Art. 16 of the directive contains a right to compensation for breaches of equal pay by employers. Employees will have to be placed in the position in which they would have been if there had been no pay discrimination. This ­includes, in particular, material and non-material ­damages as well as interest on arrears. In the past, claims for damages due to pay discrimination were based on § 15 AGG.

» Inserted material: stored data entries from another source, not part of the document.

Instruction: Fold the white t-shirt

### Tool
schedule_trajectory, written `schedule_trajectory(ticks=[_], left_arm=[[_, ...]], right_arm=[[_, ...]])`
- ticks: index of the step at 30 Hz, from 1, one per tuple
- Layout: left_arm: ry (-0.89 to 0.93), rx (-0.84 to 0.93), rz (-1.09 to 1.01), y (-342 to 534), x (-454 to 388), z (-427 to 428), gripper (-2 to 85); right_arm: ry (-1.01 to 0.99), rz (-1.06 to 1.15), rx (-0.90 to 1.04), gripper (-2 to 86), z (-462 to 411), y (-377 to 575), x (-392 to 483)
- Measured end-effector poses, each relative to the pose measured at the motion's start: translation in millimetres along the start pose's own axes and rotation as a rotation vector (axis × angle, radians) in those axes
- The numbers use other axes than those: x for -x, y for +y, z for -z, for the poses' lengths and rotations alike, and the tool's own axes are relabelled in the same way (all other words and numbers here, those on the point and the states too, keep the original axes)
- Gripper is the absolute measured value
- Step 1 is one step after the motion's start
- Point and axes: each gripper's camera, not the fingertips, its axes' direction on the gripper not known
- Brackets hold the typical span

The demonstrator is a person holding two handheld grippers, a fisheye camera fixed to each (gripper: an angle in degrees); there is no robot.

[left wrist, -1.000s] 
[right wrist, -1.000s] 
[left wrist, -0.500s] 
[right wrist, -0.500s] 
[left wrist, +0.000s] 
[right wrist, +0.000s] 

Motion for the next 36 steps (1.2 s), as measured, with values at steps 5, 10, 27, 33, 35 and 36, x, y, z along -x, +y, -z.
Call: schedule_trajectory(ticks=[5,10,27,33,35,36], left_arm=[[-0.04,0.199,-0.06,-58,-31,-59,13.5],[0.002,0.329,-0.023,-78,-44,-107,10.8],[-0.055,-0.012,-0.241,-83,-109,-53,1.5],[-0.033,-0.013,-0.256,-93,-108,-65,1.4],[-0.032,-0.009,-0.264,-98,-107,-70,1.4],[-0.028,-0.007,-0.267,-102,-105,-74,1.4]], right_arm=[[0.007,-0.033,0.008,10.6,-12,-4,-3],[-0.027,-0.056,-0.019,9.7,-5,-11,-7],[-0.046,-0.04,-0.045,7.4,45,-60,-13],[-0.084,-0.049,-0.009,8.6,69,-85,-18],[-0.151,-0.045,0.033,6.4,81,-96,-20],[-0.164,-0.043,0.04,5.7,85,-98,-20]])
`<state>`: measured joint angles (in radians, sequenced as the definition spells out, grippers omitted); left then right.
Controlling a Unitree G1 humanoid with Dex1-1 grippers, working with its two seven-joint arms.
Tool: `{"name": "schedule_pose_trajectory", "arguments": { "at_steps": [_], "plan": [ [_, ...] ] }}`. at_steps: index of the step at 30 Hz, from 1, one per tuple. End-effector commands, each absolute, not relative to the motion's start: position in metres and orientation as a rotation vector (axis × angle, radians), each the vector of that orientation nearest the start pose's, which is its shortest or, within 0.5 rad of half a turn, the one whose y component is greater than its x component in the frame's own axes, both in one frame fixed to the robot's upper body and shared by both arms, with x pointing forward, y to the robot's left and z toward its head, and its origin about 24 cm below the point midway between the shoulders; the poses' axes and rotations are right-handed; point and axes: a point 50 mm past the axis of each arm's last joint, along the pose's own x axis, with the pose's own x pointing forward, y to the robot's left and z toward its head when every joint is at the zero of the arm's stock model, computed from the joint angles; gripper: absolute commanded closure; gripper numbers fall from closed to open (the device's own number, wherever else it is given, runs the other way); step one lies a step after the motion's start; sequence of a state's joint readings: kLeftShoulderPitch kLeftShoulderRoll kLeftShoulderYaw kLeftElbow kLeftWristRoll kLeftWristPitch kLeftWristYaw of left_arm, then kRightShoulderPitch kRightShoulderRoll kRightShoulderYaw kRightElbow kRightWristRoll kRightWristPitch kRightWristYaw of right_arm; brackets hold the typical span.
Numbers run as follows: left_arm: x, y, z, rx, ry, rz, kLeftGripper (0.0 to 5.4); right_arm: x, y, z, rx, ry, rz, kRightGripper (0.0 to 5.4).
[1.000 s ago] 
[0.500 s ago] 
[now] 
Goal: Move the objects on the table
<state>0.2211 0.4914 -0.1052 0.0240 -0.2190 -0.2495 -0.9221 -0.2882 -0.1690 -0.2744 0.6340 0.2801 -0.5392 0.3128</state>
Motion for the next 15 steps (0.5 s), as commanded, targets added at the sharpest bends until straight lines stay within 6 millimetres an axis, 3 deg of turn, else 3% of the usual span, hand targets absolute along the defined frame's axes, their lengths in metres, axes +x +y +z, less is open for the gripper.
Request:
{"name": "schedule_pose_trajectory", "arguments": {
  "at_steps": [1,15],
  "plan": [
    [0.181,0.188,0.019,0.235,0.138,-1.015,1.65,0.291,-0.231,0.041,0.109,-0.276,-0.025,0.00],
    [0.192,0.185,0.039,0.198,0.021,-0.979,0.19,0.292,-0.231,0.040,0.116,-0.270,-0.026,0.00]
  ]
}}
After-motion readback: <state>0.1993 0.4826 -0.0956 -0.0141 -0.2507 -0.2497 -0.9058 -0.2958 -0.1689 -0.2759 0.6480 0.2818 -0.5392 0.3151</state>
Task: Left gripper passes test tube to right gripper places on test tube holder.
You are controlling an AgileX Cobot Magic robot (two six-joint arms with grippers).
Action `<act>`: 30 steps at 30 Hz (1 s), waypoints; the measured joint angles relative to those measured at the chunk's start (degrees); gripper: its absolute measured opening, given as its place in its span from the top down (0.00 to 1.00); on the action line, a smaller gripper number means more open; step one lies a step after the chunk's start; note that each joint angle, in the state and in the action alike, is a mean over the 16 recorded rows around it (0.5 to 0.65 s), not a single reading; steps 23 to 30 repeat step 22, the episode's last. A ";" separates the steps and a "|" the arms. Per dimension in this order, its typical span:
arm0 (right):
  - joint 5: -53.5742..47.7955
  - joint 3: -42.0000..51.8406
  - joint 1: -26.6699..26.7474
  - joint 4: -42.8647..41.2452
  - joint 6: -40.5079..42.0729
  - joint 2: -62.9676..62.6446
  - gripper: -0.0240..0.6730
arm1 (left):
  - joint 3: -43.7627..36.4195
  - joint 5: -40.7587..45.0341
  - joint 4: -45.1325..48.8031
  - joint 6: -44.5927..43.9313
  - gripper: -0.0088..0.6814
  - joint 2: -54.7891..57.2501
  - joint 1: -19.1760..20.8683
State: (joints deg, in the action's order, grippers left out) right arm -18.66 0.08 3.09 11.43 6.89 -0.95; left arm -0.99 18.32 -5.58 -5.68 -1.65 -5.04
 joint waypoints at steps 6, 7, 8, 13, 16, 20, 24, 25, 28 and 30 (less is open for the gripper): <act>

In addition, Art. 18 (1) provides for a shift in the burden of proof to the employer in cases of pay discrimination, if an employee credibly establishes facts that demonstrate that there has been pay discrimination. According to Art. 18 (2), it should be sufficient for the burden of proof to shift if an employer does not comply with its obligations under Art. 5, 6, 7, 9 or 10. This employer would then have to prove that the breach was obviously unintentional and minor. The BAG (ruling of 21 January 2021 ‒ 8 AZR 488/19) has so far applied § 22 AGG to pay discrimination. Following the implementation of the directive, this provision is likely to become more important with regard to breaches of duty by employers under the directive.

Furthermore, “dissuasive” fines will be implemented in ­accordance with Art. 23 (1). The legislator will most likely introduce various administrative offenses for violations of the above provisions. The EntgTranspG does not yet contain such sanctions.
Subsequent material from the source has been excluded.